> Activity: Give again, exactly as written, each line of the material below starting at the line that contains "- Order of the" and ending at the line that contains "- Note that". Both ends count, and no other line does.
Start of Block
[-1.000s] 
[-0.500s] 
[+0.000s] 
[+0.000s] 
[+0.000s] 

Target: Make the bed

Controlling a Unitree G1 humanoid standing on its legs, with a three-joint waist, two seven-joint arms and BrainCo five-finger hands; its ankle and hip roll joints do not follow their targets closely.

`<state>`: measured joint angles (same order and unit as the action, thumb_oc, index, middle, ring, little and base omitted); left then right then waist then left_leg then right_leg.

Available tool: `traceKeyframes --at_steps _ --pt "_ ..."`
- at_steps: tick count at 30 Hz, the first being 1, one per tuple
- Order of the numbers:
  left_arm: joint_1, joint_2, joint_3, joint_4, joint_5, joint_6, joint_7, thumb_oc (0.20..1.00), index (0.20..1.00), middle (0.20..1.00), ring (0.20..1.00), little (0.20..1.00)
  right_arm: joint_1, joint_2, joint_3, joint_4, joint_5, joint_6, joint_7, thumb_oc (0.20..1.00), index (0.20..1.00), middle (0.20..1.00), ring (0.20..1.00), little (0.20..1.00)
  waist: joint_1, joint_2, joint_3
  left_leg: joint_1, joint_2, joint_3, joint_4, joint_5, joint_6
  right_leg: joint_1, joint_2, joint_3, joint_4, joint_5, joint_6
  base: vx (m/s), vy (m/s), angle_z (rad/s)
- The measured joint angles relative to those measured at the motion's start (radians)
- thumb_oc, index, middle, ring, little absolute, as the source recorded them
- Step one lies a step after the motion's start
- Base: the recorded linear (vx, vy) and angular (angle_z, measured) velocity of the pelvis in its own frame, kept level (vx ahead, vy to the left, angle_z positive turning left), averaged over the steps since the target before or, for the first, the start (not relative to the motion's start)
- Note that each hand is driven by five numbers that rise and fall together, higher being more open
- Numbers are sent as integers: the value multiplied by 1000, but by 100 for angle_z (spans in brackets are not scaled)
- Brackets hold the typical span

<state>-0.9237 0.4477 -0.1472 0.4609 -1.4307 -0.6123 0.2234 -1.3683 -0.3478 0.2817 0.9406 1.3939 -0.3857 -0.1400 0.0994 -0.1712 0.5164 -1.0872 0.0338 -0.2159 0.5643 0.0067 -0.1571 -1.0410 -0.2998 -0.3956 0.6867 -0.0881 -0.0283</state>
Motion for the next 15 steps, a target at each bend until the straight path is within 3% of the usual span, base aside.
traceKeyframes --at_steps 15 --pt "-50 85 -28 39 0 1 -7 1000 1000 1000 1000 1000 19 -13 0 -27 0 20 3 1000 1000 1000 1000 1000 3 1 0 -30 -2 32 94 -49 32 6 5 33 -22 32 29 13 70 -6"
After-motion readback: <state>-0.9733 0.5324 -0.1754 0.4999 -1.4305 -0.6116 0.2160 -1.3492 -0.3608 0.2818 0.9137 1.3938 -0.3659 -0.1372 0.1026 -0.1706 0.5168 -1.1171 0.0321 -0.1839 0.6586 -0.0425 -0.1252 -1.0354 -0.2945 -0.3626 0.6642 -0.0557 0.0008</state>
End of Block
> Expected answer:
- Order of the numbers:
  left_arm: joint_1, joint_2, joint_3, joint_4, joint_5, joint_6, joint_7, thumb_oc (0.20..1.00), index (0.20..1.00), middle (0.20..1.00), ring (0.20..1.00), little (0.20..1.00)
  right_arm: joint_1, joint_2, joint_3, joint_4, joint_5, joint_6, joint_7, thumb_oc (0.20..1.00), index (0.20..1.00), middle (0.20..1.00), ring (0.20..1.00), little (0.20..1.00)
  waist: joint_1, joint_2, joint_3
  left_leg: joint_1, joint_2, joint_3, joint_4, joint_5, joint_6
  right_leg: joint_1, joint_2, joint_3, joint_4, joint_5, joint_6
  base: vx (m/s), vy (m/s), angle_z (rad/s)
- The measured joint angles relative to those measured at the motion's start (radians)
- thumb_oc, index, middle, ring, little absolute, as the source recorded them
- Step one lies a step after the motion's start
- Base: the recorded linear (vx, vy) and angular (angle_z, measured) velocity of the pelvis in its own frame, kept level (vx ahead, vy to the left, angle_z positive turning left), averaged over the steps since the target before or, for the first, the start (not relative to the motion's start)
- Note that each hand is driven by five numbers that rise and fall together, higher being more open

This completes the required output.